Well, at least this sort of points out that we are talking about the same letter with two different traditions for writing in two different languages....

But as you can imagine there may be no end to the potential confusability between them, given the fact that they look the same in many cases and at some deep historical linguistic level they are the same letter no matter what Unicode does.

(Now some would say that ى (U+0649, ARABIC LETTER ALEF MAKSURA) adds to the confusion a bit and they are probably right, but we'll deal with that another time!)

And there is that issue I mentioned before with the people who would rather see a disunification of Persian and Arabic. The one that I was not going to talk about.

The apparent similarities to cases like Bengali vs. Assamese (discussed in A script, by any other name) or Bosnian vs. Croatian vs. Serbian are indeed valid, for some values of valid. The issue in all of these scenarios is that they would have completely valid concerns, if Unicode encoded languages.

But Unicode encodes scripts. And no one is really trying to claim that there is no common historical root between the languages.

So how do characters like U+06cc get encoded?

Well, usually the argument in favor of them is the need to have both Arabic language and Persian language in plain text, where the distinction needs to be made between them.

(For present purposes we will define "plain text" as any situation where you could not be reasonably expected to handle the situation with different fonts -- an issue that Unicode is especially sensitive to due to the fact that it so often speaks ill of "font hack" type solutions in 8-bit encoding standards.)

Now note that Windows Code Page 1256 does not include both U+064a and U+06cc, though it does roundtrip U+064a and has U+06cc as a best fit mapping.
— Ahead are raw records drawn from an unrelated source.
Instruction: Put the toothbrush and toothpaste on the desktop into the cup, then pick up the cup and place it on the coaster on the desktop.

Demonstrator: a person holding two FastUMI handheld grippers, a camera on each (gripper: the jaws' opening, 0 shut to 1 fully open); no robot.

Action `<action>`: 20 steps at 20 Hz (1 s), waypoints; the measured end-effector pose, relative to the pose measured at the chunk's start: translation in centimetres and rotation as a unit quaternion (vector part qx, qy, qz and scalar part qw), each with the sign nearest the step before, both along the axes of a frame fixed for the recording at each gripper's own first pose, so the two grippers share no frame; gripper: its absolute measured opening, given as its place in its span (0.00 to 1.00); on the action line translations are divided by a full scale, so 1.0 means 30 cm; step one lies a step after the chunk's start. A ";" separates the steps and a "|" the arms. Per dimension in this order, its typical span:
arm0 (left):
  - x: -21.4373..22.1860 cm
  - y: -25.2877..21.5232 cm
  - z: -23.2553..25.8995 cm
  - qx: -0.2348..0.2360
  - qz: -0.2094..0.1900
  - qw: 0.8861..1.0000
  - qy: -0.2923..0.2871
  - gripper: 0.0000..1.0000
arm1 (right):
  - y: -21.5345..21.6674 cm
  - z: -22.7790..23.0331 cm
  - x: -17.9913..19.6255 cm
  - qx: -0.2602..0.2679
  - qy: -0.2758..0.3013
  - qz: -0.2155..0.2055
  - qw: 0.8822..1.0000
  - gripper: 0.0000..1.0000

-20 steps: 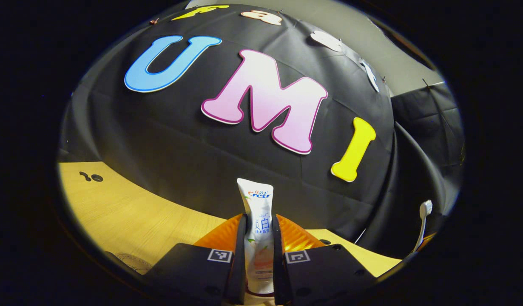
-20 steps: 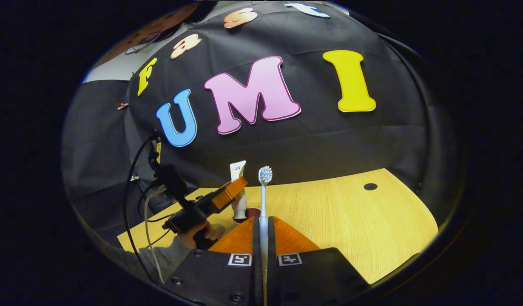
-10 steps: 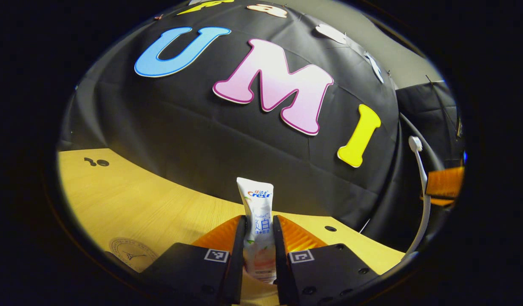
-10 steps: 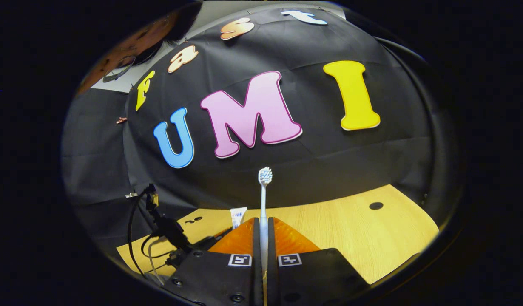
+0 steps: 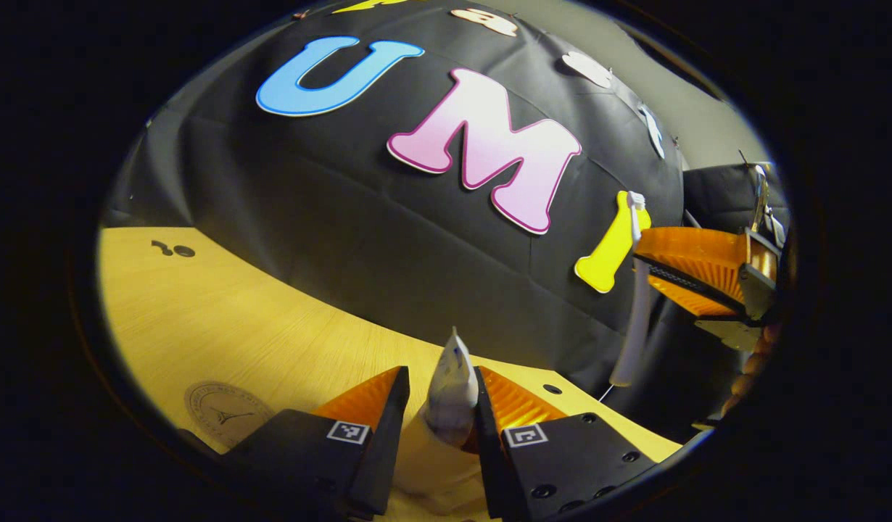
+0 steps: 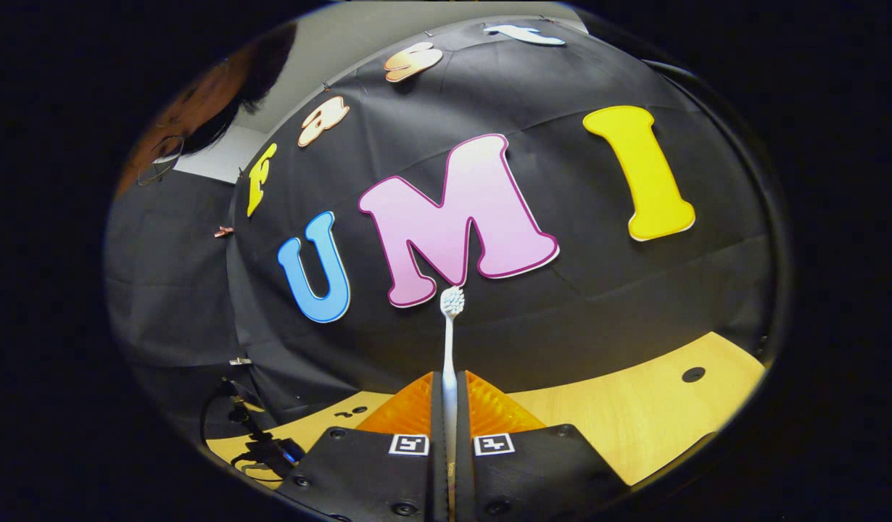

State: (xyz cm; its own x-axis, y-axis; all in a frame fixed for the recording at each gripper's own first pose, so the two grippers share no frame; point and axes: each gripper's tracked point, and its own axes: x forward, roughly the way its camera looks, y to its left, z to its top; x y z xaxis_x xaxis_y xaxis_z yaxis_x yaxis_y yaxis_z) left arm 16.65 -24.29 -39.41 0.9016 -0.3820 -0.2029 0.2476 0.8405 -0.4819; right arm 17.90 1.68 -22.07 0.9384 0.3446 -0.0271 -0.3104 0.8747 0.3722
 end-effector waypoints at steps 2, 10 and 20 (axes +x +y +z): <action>-0.028 0.027 0.008 -0.010 0.007 1.000 0.006 0.56 | 0.042 -0.045 0.023 -0.010 0.001 0.009 1.000 0.07; -0.184 0.096 0.063 0.018 -0.006 1.000 0.012 0.61 | 0.142 -0.279 0.062 -0.055 0.035 0.036 0.997 0.07; -0.474 0.273 0.049 0.089 -0.003 0.992 0.085 0.77 | 0.180 -0.498 0.020 -0.120 0.082 0.049 0.988 0.10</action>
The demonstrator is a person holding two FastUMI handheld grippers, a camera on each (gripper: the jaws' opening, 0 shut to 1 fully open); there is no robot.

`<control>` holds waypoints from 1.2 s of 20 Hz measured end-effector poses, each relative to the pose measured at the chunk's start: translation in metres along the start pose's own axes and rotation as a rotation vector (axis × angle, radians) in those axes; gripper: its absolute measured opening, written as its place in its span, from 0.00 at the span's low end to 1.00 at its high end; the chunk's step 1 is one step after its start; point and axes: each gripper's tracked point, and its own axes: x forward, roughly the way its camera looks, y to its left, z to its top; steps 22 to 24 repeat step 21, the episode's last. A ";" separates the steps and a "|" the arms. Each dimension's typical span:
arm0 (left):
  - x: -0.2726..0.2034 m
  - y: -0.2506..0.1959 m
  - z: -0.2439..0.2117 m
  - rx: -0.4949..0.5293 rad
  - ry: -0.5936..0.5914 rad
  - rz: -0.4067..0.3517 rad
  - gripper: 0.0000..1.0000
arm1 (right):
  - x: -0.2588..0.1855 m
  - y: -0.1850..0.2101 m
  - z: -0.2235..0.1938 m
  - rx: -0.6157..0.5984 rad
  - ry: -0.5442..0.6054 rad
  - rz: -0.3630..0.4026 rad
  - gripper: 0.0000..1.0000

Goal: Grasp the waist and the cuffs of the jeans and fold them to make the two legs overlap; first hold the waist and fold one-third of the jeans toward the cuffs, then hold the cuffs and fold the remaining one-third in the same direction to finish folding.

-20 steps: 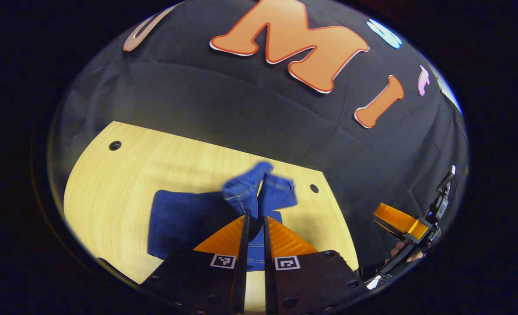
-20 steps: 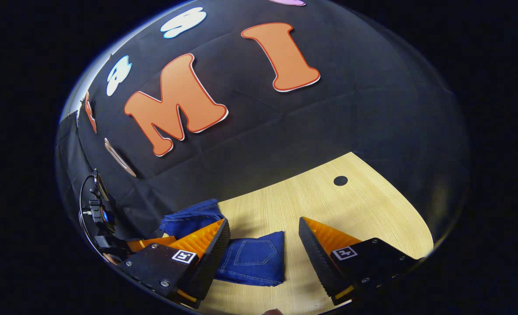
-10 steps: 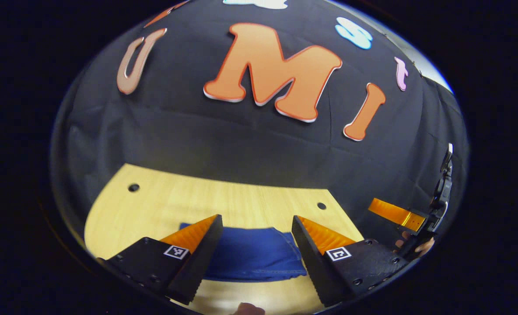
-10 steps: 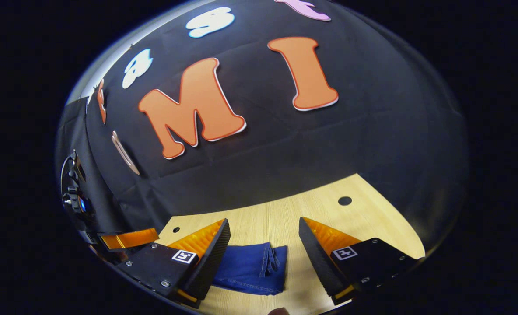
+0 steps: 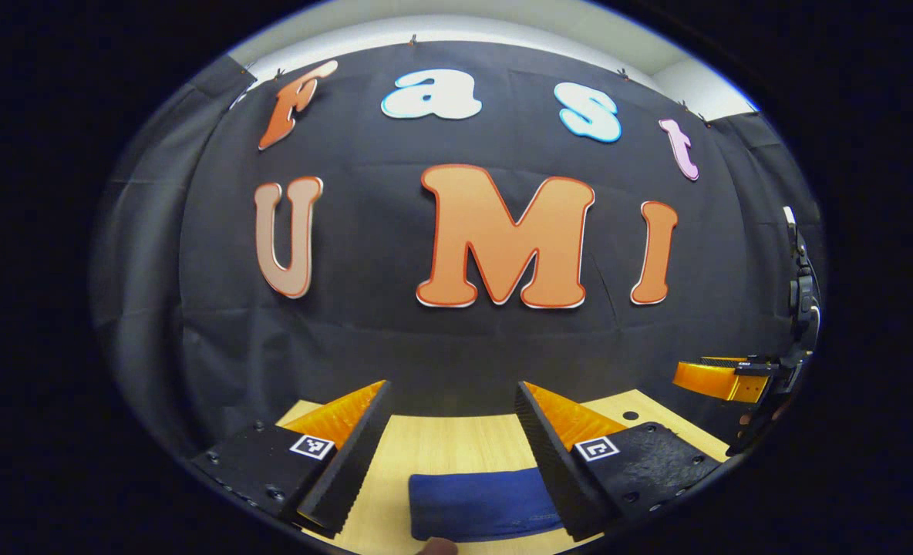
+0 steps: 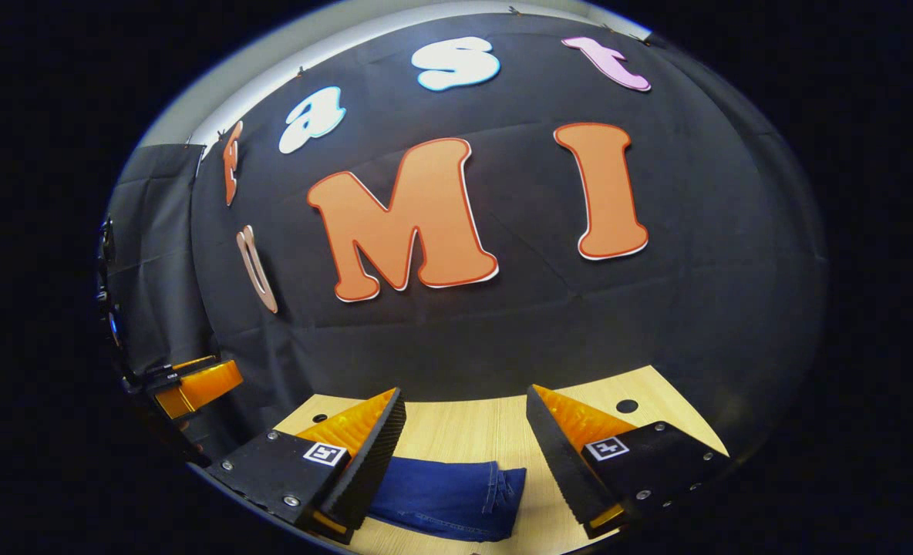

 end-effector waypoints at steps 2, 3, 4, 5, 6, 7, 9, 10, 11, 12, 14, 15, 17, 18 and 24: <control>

So I guess you could say that Microsoft did unify the two letters, at least for non-Unicode applications.

But don't go running to have those non-Unicode Persian applications -- the fact that there are other characters that are missing, and there is no space left.

Looking at the Unicode Character Database for a moment, both characters have been in Unicode since at least version 1.1, released in June of 1993.

Looking at the Microsoft collation tables, they are close to each other bit not quite equal, something that maybe ought to be changed for the sake of people who recognize them as (to borrow Jeremy Piven's phraseology) "brothers from another mother" tongue, though direct comparisons are generally the sort of thing that ought to be done in security situations, which the linguistic collation functions are not really suited for anyway....


This post brought to you by "ی" and "ي(U+06cc and U+064a, a.k.a. ARABIC LETTER FARSI YEH and ARABIC LETTER YEH)

# Yousf on 14 Feb 2006 9:47 AM:

Thanks very much.. :)
this blog if very usfull..

# Roozbeh Pournader on 15 Feb 2006 6:33 AM:

It may be insteresting to know that Pashto actually uses both of the Yehs orthograpically. One is used for the [i] sound, the other for an [aj] sound.

It also has three other Yehs, but that's a different story.

# Najibullah Nayel on 8 Nov 2007 2:52 AM:


I visited your site, I don't know, do you have some Pashto fonts, please send me.

# Michael S. Kaplan on 8 Nov 2007 2:57 AM:

I do not have Pashto fonts to send, no. Sorry!

# mohebbi on 20 Aug 2008 8:58 AM:

Very interesting!

It is very nice to me someone outside Iran knows this difference!